The purpose of the type checking is only for ensuring that the structure I send matches what the client expects. The values of those types are beyond its scope because you’re probably already allowing your domain model to store that value. You can use Primalize’s attribute coercion or virtual attributes to massage those values, but I'm not sure it should be up to the serializer to validate the values.

Then again, maybe it’s not beyond the scope. You could argue that it’s a serializer’s responsibility to ensure it’s not emitting an unexpected value. For example, if part of the contract of the REST API is that a particular attribute returned would be a percentage represented as a float between 0-1, it might be worth arguing and I would totally entertain a discussion about it in the repo’s issues. :-) If it helps, it’d be really simple to implement.

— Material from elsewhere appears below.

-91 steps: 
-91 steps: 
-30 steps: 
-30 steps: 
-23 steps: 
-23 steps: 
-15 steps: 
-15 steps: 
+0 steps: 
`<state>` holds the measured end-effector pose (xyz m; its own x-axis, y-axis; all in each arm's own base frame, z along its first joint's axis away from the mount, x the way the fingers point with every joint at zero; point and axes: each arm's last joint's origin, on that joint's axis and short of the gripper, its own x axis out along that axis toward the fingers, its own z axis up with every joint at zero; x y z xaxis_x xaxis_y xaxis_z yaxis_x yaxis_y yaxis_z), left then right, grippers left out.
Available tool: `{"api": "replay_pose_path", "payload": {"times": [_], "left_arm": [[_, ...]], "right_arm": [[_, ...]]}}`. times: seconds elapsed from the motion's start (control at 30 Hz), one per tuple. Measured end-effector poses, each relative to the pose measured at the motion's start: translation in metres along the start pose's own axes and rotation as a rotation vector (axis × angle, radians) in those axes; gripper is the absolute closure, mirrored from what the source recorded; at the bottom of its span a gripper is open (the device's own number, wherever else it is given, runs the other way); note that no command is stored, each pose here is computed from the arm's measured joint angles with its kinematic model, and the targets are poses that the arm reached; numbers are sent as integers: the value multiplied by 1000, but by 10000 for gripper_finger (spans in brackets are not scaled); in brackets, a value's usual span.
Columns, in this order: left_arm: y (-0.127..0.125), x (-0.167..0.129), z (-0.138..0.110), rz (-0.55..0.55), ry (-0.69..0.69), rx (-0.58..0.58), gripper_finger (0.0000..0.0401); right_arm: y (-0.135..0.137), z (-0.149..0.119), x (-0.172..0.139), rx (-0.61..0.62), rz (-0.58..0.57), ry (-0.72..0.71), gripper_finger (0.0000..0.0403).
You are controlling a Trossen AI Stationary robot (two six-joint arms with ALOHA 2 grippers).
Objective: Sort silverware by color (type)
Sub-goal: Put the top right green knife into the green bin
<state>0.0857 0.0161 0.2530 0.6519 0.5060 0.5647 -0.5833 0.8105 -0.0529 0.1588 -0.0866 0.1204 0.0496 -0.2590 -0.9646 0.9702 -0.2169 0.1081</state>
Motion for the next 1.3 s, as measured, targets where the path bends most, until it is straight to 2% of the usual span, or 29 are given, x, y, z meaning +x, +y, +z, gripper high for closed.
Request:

Also, Dry::Types and Dry::Validation are more flexible, but they’re also quite a bit more verbose. I can give Primalize attributes declaration directly to a consumer of my REST API and it would be immediately obvious to them what to expect, even if they don’t know Ruby, because the attributes declaration is even in the same shape as the data they would receive. They might have to spend a little more time deciphering the Dry::Types DSL.